Lorsque le silence règne, les investisseurs surveillent attentivement la manière dont IBM va gérer les prochains trimestres. L’objectif principal sera de savoir si les contrats retardés dans les domaines des infrastructures et des produits Z commenceront à être conclus au troisième trimestre, comme l’a suggéré la direction. De plus, le résultat de l’enquête sur les fraudes financières sera un facteur clé, pouvant affecter la réputation de l’entreprise et la valeur de ses actions si des responsabilités juridiques sont constatées.

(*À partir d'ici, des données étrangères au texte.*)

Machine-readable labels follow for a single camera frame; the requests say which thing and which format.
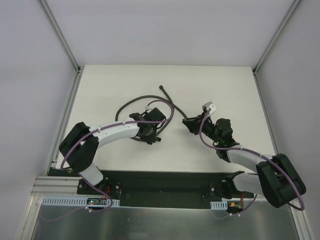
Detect dark corrugated flexible hose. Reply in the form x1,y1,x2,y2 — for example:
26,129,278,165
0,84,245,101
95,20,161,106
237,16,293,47
115,84,188,142

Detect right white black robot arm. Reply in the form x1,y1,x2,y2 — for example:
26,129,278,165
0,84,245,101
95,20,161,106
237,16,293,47
182,114,306,211

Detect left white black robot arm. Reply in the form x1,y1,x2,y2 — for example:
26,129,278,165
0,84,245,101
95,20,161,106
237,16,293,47
58,107,167,195

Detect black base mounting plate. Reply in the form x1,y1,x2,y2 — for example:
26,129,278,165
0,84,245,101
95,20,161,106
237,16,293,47
76,170,254,209

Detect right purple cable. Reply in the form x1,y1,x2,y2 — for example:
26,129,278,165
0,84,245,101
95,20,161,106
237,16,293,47
198,111,306,217

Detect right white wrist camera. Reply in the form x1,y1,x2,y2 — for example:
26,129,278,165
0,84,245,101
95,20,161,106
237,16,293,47
202,101,217,116

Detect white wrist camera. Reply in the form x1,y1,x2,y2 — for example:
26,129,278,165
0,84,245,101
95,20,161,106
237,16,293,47
202,101,217,116
145,105,153,111

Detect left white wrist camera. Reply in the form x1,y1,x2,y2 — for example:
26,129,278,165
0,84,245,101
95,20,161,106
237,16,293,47
145,105,153,111

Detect right white cable duct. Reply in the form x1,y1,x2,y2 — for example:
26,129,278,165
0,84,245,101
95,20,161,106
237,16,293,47
210,200,228,211

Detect white cable duct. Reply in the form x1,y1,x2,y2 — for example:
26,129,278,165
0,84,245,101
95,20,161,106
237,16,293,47
42,196,120,208
210,200,228,211

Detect left aluminium frame post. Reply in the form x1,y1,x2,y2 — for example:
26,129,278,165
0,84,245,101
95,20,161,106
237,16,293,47
38,0,85,75

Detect aluminium frame post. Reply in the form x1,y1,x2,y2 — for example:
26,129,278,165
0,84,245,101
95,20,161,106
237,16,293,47
38,0,85,75
252,0,302,75

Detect left white cable duct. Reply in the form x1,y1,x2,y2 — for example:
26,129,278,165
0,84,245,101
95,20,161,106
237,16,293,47
42,196,120,208

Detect right aluminium frame post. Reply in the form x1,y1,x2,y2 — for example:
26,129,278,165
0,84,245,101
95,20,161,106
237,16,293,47
252,0,302,75

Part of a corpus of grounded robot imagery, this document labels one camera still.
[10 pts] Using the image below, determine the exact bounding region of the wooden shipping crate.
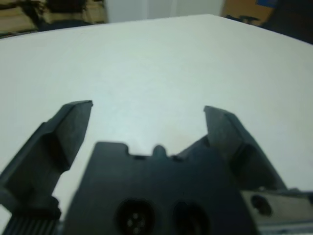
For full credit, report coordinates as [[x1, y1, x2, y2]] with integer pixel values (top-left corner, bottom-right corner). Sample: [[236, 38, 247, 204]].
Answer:
[[0, 0, 108, 37]]

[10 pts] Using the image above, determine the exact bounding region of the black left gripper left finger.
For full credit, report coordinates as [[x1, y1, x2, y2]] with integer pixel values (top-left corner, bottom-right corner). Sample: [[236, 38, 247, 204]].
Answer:
[[0, 99, 94, 219]]

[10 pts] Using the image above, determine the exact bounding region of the brown board blue label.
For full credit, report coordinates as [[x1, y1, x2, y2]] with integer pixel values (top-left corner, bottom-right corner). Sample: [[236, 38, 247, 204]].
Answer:
[[221, 0, 279, 25]]

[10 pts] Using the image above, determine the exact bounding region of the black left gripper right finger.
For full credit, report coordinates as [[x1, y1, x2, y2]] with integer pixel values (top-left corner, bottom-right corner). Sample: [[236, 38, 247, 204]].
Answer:
[[203, 105, 289, 192]]

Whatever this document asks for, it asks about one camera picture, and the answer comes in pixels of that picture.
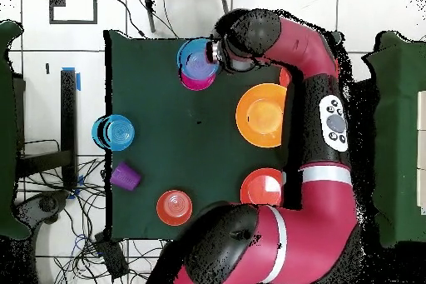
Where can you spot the small blue bowl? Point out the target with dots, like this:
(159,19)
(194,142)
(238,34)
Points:
(196,64)
(119,132)

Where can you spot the small pink bowl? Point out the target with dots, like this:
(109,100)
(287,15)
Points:
(196,84)

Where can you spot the large orange bowl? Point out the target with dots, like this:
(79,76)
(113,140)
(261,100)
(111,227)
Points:
(259,190)
(284,78)

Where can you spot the large yellow-orange bowl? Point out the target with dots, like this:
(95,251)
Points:
(259,115)

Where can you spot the purple cup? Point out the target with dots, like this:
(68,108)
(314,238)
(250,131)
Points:
(124,177)

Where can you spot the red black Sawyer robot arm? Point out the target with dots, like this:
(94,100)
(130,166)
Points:
(316,214)

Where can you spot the dark green table cloth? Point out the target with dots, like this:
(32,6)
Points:
(159,104)

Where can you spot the blue tape strip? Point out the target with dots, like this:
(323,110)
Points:
(78,82)

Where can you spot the small orange bowl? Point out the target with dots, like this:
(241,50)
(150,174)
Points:
(174,207)

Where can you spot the green cloth covered side table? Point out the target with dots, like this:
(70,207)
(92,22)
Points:
(6,114)
(399,130)

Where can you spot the black office chair base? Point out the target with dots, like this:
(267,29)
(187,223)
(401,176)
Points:
(48,204)

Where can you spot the black power box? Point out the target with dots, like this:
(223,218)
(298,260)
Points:
(111,257)

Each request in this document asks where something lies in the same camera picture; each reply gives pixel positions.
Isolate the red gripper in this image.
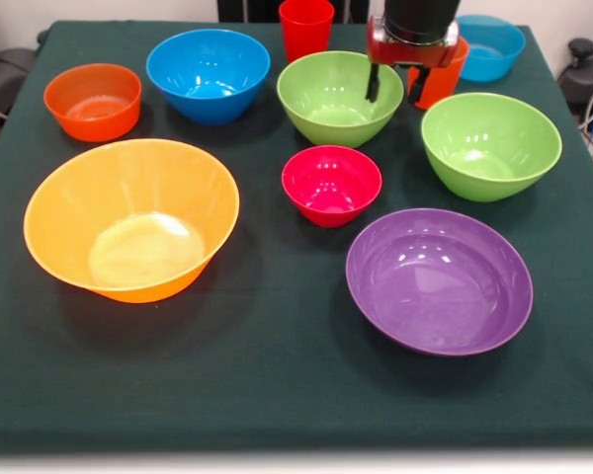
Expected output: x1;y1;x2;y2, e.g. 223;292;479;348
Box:
365;15;460;106

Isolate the green bowl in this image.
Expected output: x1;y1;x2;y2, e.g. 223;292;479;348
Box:
420;92;563;203
276;49;405;149

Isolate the orange cup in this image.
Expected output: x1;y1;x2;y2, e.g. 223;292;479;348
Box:
406;37;471;111

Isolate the small blue bowl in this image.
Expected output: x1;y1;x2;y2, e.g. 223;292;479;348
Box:
454;14;527;83

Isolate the red cup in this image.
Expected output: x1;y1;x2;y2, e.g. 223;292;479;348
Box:
278;0;336;64

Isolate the small pink bowl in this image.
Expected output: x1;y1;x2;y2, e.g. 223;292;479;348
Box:
281;144;383;229

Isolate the large blue bowl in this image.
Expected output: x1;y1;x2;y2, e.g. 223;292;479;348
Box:
145;28;272;126

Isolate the purple bowl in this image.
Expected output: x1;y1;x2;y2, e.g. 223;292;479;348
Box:
345;207;534;357

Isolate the large orange bowl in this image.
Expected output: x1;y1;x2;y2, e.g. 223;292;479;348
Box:
23;138;241;304

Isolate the small red-orange bowl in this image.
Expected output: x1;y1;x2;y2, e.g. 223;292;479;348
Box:
42;62;143;143

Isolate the dark green tablecloth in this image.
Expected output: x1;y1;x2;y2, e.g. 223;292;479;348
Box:
0;19;593;453

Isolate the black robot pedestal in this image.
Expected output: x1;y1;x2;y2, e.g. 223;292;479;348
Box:
216;0;377;24

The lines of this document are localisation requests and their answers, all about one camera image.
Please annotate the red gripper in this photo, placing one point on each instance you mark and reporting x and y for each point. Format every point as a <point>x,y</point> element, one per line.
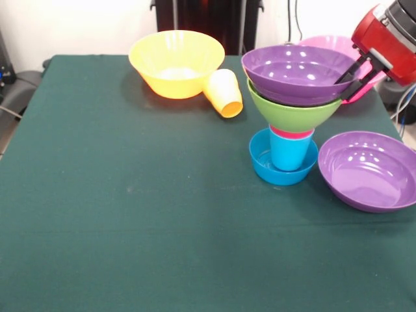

Wall Street estime que l’action se situe dans une zone de « acheter » modérée, avec une cible de prix moyenne de 255,78 dollars. Cela signifie qu’il y a un potentiel important de hausse par rapport aux niveaux actuels. Cependant, la valeur actuelle de l’action, qui est de 19 fois les bénéfices récents, la rend vulnérable à des pertes supplémentaires si les prévisions de croissance sont réduites ou si la croissance reste stagne. Les prochaines trimestres seront déterminants pour voir si IBM peut réussir à orienter sa base de revenus vers des services logiciels et services basés sur l’IA à marge plus élevée. Sinon, il risque de continuer à avoir des difficultés face aux problèmes liés à son portefeuille informatique traditionnel.